# [Problem to solve]
Everything from the line containing "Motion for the" to the end of the material, both ends included, should be repeated exactly; please give only those lines.

# [Dataset extract]
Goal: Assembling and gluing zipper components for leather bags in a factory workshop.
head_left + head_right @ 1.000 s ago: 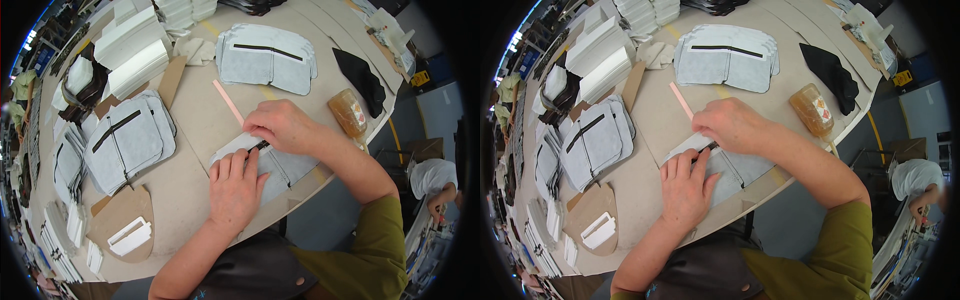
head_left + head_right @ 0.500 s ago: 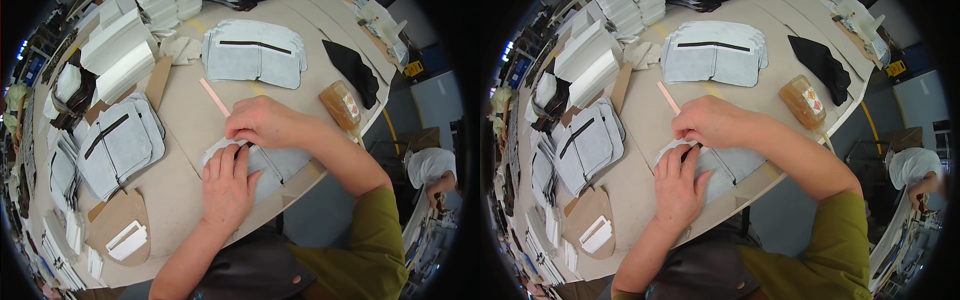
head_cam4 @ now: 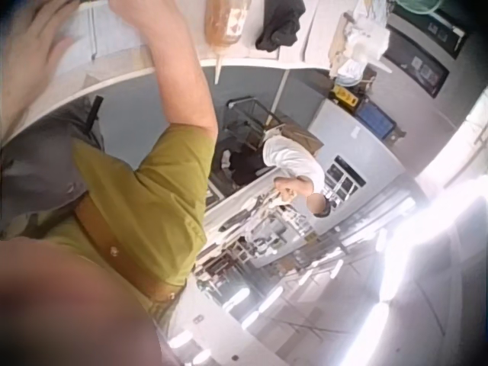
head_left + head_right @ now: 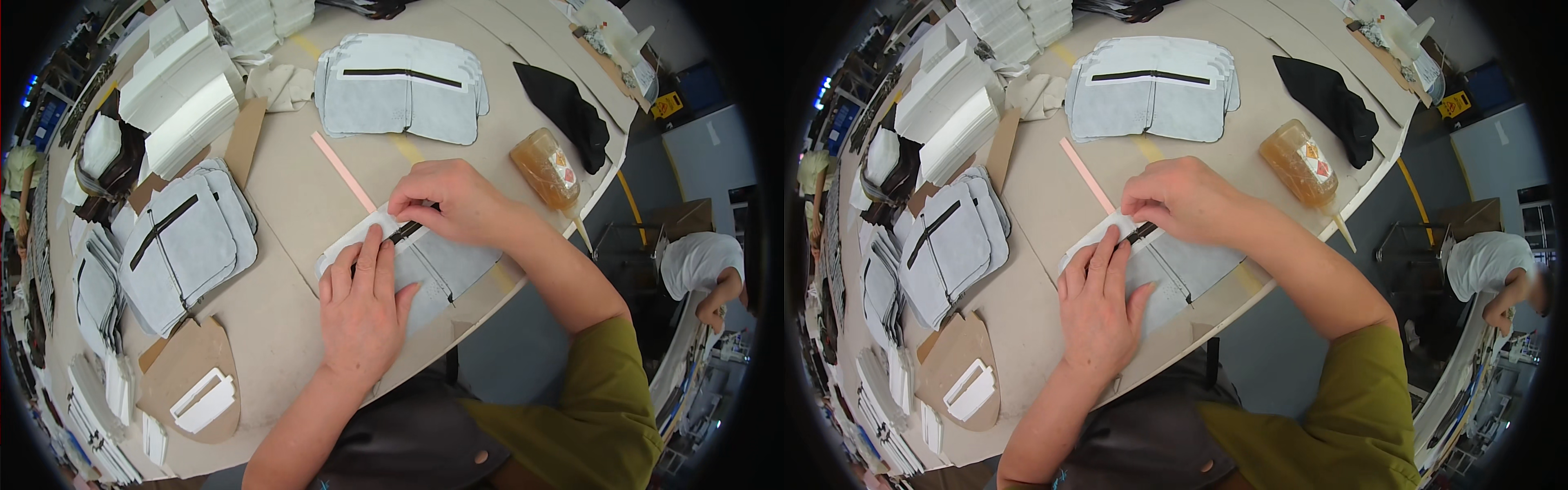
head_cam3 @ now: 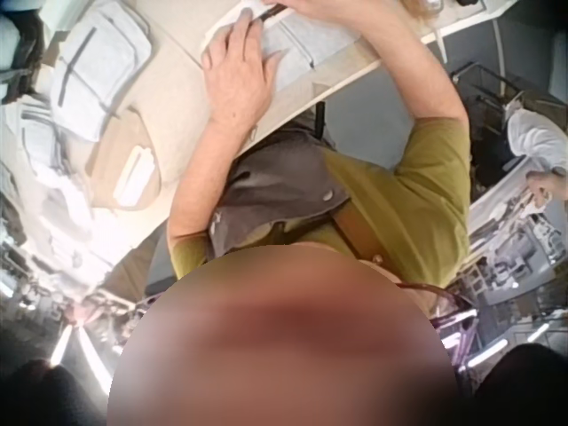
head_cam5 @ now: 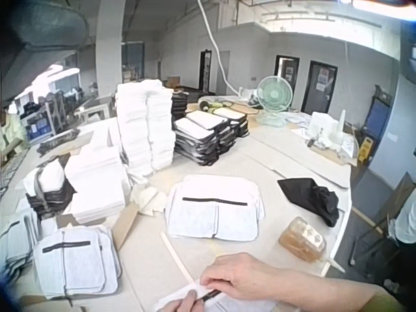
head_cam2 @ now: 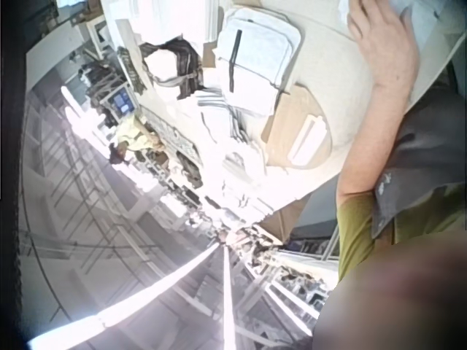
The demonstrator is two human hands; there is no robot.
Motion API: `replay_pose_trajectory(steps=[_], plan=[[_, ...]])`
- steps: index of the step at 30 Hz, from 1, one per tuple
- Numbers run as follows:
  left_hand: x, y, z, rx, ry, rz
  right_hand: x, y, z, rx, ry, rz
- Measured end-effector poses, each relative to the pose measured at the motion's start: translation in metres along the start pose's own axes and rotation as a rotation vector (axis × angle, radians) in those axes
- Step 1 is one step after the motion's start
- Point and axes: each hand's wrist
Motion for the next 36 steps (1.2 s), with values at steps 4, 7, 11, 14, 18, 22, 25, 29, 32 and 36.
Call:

# [Response box]
Motion for the next 36 steps (1.2 s), with values at steps 4, 7, 11, 14, 18, 22, 25, 29, 32 and 36.
Call:

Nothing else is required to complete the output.